▸ Task directions: Return the listing below exactly. Leave its pictures out.
·····
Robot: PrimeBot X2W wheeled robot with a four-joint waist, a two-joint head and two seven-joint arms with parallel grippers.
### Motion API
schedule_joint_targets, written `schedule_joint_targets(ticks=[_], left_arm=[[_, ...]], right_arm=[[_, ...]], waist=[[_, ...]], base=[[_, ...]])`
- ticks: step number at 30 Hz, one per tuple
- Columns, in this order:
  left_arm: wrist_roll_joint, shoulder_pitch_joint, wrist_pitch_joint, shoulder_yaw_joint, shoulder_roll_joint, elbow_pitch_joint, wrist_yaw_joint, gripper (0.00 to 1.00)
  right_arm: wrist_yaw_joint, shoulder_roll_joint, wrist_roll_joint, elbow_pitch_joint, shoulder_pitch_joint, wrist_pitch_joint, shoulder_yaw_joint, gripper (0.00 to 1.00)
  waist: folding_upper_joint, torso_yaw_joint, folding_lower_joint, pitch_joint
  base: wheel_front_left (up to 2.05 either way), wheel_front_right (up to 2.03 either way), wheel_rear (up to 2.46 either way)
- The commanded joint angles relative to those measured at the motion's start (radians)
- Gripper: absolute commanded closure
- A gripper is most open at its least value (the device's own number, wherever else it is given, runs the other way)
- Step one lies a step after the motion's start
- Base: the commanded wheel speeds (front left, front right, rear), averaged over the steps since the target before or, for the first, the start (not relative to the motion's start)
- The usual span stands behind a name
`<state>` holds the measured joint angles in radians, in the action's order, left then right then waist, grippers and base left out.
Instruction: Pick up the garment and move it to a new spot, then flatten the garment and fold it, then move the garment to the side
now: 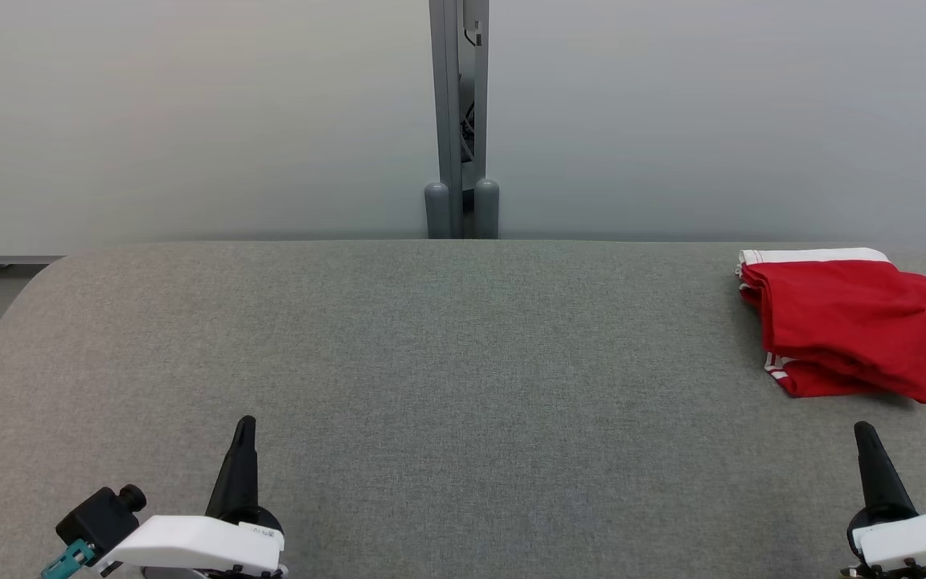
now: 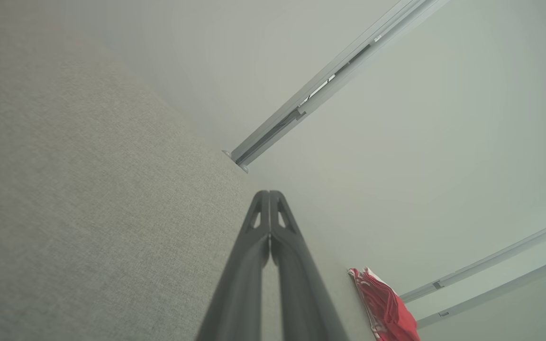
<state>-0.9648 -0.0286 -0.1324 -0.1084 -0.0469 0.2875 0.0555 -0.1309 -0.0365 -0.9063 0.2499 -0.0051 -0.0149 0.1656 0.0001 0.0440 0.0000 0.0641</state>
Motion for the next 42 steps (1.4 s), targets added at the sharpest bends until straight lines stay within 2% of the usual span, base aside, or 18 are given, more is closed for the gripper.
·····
▸ Solution for this exercise:
Robot: PrimeBot X2W wheeled robot with a four-joint waist, a two-joint head and two seven-joint arms with parallel grippers.
### Motion API
schedule_joint_targets, written `schedule_joint_targets(ticks=[_], left_arm=[[_, ...]], right_arm=[[_, ...]], waist=[[_, ...]], base=[[_, ...]])`
- ticks: step number at 30 Hz, one per tuple
- Columns, in this order:
  left_arm: wrist_roll_joint, shoulder_pitch_joint, wrist_pitch_joint, shoulder_yaw_joint, shoulder_roll_joint, elbow_pitch_joint, wrist_yaw_joint, gripper (0.00 to 1.00)
  right_arm: wrist_yaw_joint, shoulder_roll_joint, wrist_roll_joint, elbow_pitch_joint, shoulder_pitch_joint, wrist_pitch_joint, shoulder_yaw_joint, gripper (0.00 to 1.00)
  waist: folding_upper_joint, torso_yaw_joint, folding_lower_joint, pitch_joint
  base: wheel_front_left (up to 2.05 either way), wheel_front_right (up to 2.03 either way), wheel_rear (up to 2.46 either way)
- The commanded joint angles relative to those measured at the motion's start (radians)
- Gripper: absolute commanded closure
- A gripper is most open at its least value (the device's own number, wherever else it is given, runs the other way)
- Step one lies a step after the motion's start
- Base: the commanded wheel speeds (front left, front right, rear), averaged over the steps since the target before or, for the first, the start (not relative to the motion's start)
- The usual span stands behind a name
`<state>` holds the measured joint angles in radians, in the action's order, left then right then waist, grippers and base left out.
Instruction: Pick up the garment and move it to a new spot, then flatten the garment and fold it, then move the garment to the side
now: 
now: 
<state>-0.9648 -0.0286 -0.1324 -0.1084 -0.0469 0.2875 0.0555 -0.1309 -0.0365 -0.9063 0.2499 -0.0051 -0.0149 0.1656 0.0001 0.0440 0.0000 0.0641</state>
Motion for the next 42 steps (1.4 s), targets added at the sharpest bends until straight lines stay within 2% of the usual span, base aside, or 18 are given, more is closed for the gripper.

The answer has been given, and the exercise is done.